» **Task description**
Return exactly those lines of the material below that fall between the line holding "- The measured" and the line holding "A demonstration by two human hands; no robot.", inclusive.

» **Data provided**
------------------------------------------------------------------------

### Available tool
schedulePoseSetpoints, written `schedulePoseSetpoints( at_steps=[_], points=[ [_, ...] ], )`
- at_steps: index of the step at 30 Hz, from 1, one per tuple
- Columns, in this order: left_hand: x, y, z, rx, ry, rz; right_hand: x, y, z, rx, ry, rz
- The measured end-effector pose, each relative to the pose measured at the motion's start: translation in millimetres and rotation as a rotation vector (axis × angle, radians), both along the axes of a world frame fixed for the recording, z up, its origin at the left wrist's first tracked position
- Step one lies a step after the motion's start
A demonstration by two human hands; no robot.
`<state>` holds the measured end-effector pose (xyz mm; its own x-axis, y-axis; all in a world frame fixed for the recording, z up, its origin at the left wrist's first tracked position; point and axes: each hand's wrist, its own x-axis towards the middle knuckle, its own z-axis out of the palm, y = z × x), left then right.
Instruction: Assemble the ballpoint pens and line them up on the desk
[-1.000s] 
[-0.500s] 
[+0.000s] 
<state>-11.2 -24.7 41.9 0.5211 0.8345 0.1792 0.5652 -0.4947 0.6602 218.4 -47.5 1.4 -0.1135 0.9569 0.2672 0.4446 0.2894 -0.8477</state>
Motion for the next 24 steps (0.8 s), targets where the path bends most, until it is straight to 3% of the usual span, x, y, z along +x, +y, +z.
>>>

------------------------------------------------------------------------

» **Answer section**
- The measured end-effector pose, each relative to the pose measured at the motion's start: translation in millimetres and rotation as a rotation vector (axis × angle, radians), both along the axes of a world frame fixed for the recording, z up, its origin at the left wrist's first tracked position
- Step one lies a step after the motion's start
A demonstration by two human hands; no robot.

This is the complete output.